Argued Sept. 28, 1994. Decided Nov. 14, 1994


Appeal from the United States District Court for the Eastern District of North Carolina, at Raleigh. Malcolm J. Howard, District Judge. (CA-92-269-5-CIV-H).

ARGUED: Gail Starling Marshall, Rapidan, VA, for appellant. Valerie L. Bateman, Assistant Attorney General, North Carolina Department of Justice, Raleigh, NC, for Appellee. ON BRIEF: Michael F. Easley, Attorney General of North Carolina, Thomas G. Meacham, Jr., NORTH CAROLINA DEPARTMENT OF JUSTICE, Raleigh, North Carolina, for Appellee.

E.D.N.C.

VACATED AND REMANDED.

Before HALL, HAMILTON, and MICHAEL, Circuit Judges.

OPINION

PER CURIAM:


Charles Parker brought this Title VII action alleging he was not hired for a job because of his race. The district court concluded that Parker failed to allege a prima facie case and therefore dismissed his complaint. Because we conclude that Parker did allege a prima facie Title VII case, we vacate the district court's judgment and remand for further proceedings.
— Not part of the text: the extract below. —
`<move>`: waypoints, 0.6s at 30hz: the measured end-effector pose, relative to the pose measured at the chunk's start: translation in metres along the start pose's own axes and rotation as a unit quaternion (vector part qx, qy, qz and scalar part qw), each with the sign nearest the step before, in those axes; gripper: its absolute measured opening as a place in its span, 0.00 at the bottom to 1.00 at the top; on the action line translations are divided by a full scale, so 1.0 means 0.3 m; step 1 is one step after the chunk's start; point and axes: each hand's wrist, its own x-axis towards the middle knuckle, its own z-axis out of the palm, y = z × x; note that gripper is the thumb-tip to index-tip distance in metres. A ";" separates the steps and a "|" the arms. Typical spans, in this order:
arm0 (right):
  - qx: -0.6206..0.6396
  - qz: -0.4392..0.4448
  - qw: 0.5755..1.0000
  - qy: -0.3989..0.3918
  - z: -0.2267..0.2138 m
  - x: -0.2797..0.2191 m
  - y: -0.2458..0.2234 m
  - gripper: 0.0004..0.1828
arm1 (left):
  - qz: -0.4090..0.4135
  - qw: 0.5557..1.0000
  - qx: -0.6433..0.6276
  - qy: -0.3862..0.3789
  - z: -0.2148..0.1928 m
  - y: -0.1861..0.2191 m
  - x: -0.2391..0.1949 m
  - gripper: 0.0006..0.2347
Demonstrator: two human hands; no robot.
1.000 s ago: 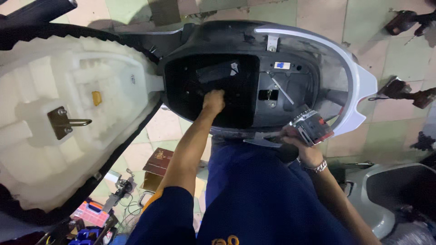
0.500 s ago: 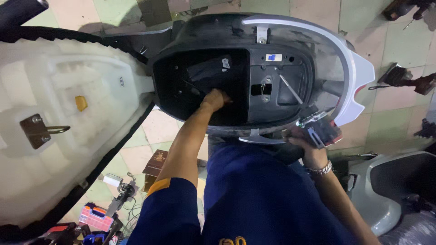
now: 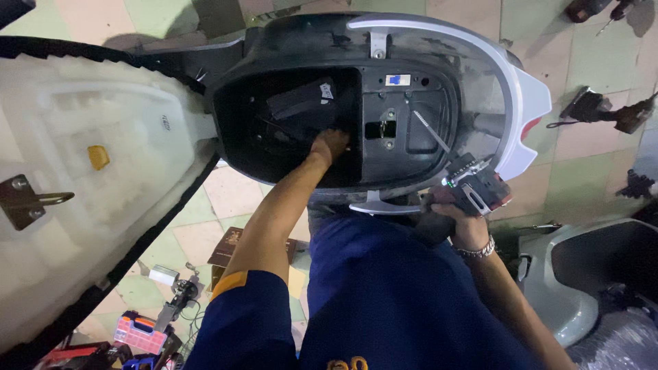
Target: The person works on the under-seat compartment of a scooter, using a power drill to remove and install screws on a black plastic cover. They also interact with the scooter's dashboard and handlebar controls, and retrieve a tool from the floor.
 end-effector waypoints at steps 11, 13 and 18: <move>-0.033 -0.025 0.999 -0.029 -0.012 0.030 0.005 0.15 | -0.048 0.995 -0.079 0.048 0.009 0.083 0.019 0.09; -0.051 -0.023 0.998 -0.025 -0.014 0.028 -0.001 0.15 | -0.042 0.993 -0.074 0.082 0.016 0.080 0.020 0.08; -0.023 -0.032 0.999 -0.038 0.001 0.024 -0.016 0.13 | -0.118 0.977 -0.156 0.089 -0.039 0.027 -0.030 0.08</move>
In December 1990, the North Carolina Department of Agriculture (DOA) advertised a new opening for a chemistry technician. Charles Parker, who is black, and three other candidates (one black, two white) were interviewed for the position. After the interviews were completed, the DOA offered the job to one of the white candidates. The DOA told Parker by letter that someone else got the job.

Alleging that he was not hired because of his race, Parker filed administrative claims with North Carolina's Office of Administrative Hearings and the United States Equal Employment Opportunity Commission pursuant to Title VII of the Civil Rights Act of 1964. Both agencies investigated his allegation of racial discrimination and found it to be without merit.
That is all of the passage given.